---- Data section

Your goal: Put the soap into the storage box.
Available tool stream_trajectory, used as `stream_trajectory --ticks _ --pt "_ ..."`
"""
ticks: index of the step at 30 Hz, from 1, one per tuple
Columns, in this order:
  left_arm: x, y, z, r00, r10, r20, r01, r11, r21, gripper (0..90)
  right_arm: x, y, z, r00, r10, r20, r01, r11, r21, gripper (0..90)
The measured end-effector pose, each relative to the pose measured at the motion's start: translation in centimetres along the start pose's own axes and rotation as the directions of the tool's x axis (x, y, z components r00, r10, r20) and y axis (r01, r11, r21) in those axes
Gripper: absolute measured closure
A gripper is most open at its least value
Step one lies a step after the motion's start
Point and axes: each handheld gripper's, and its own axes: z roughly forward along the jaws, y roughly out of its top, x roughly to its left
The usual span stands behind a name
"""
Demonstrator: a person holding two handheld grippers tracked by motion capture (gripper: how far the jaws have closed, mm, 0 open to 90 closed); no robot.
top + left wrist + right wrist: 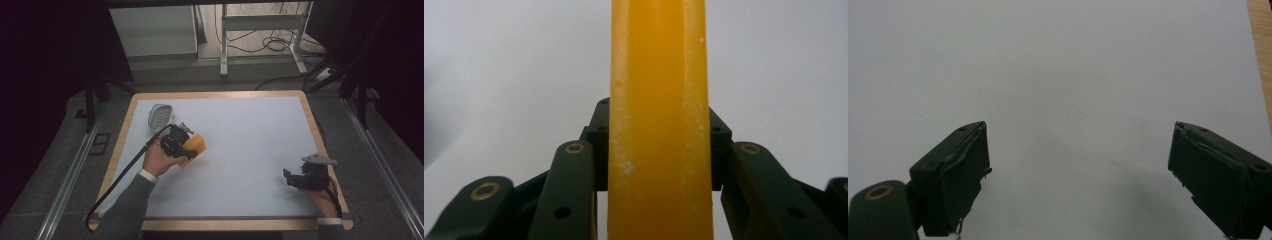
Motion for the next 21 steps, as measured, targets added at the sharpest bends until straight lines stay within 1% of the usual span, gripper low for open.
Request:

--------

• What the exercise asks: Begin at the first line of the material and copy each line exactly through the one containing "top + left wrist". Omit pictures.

• Result:
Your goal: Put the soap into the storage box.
Available tool stream_trajectory, used as `stream_trajectory --ticks _ --pt "_ ..."`
"""
ticks: index of the step at 30 Hz, from 1, one per tuple
Columns, in this order:
  left_arm: x, y, z, r00, r10, r20, r01, r11, r21, gripper (0..90)
  right_arm: x, y, z, r00, r10, r20, r01, r11, r21, gripper (0..90)
The measured end-effector pose, each relative to the pose measured at the motion's start: translation in centimetres along the start pose's own axes and rotation as the directions of the tool's x axis (x, y, z components r00, r10, r20) and y axis (r01, r11, r21) in those axes
Gripper: absolute measured closure
A gripper is most open at its least value
Step one lies a step after the motion's start
Point and axes: each handheld gripper's, and its own axes: z roughly forward along the jaws, y roughly out of its top, x roughly to its left
The usual span stands behind a name
"""
Demonstrator: a person holding two handheld grippers tracked by motion capture (gripper: how far the jaws have closed, mm, 0 open to 90 closed); no robot.
top + left wrist + right wrist: 

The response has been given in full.